= REQUIRED ACTION =
What is wanted is an exact copy of the lines from the top of the listing through the line containing "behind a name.".

########################################

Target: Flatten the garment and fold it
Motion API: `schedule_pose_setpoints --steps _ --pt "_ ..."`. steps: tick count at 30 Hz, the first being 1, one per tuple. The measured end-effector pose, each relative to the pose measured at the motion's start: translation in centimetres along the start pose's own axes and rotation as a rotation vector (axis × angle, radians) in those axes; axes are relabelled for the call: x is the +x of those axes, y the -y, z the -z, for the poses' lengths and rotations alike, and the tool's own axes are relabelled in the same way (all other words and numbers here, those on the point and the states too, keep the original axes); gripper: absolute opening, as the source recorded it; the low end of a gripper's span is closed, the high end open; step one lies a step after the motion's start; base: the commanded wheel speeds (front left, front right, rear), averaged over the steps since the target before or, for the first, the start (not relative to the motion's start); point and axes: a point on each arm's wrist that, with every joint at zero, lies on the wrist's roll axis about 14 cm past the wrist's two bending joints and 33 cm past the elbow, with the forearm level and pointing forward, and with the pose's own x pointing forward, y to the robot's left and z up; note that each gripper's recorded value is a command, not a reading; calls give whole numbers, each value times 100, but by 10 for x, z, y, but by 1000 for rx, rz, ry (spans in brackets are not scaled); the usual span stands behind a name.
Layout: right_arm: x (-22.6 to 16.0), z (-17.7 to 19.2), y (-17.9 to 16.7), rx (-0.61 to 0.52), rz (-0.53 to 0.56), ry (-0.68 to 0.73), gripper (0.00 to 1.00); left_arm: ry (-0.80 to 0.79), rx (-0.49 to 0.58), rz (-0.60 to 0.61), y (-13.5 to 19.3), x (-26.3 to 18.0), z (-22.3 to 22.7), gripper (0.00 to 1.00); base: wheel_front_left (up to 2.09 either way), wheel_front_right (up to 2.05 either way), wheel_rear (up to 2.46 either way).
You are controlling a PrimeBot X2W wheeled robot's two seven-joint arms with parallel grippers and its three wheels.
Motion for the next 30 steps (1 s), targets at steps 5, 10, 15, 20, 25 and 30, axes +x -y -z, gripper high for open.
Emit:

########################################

= RESPONSE AREA =
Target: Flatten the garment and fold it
Motion API: `schedule_pose_setpoints --steps _ --pt "_ ..."`. steps: tick count at 30 Hz, the first being 1, one per tuple. The measured end-effector pose, each relative to the pose measured at the motion's start: translation in centimetres along the start pose's own axes and rotation as a rotation vector (axis × angle, radians) in those axes; axes are relabelled for the call: x is the +x of those axes, y the -y, z the -z, for the poses' lengths and rotations alike, and the tool's own axes are relabelled in the same way (all other words and numbers here, those on the point and the states too, keep the original axes); gripper: absolute opening, as the source recorded it; the low end of a gripper's span is closed, the high end open; step one lies a step after the motion's start; base: the commanded wheel speeds (front left, front right, rear), averaged over the steps since the target before or, for the first, the start (not relative to the motion's start); point and axes: a point on each arm's wrist that, with every joint at zero, lies on the wrist's roll axis about 14 cm past the wrist's two bending joints and 33 cm past the elbow, with the forearm level and pointing forward, and with the pose's own x pointing forward, y to the robot's left and z up; note that each gripper's recorded value is a command, not a reading; calls give whole numbers, each value times 100, but by 10 for x, z, y, but by 1000 for rx, rz, ry (spans in brackets are not scaled); the usual span stands behind a name.

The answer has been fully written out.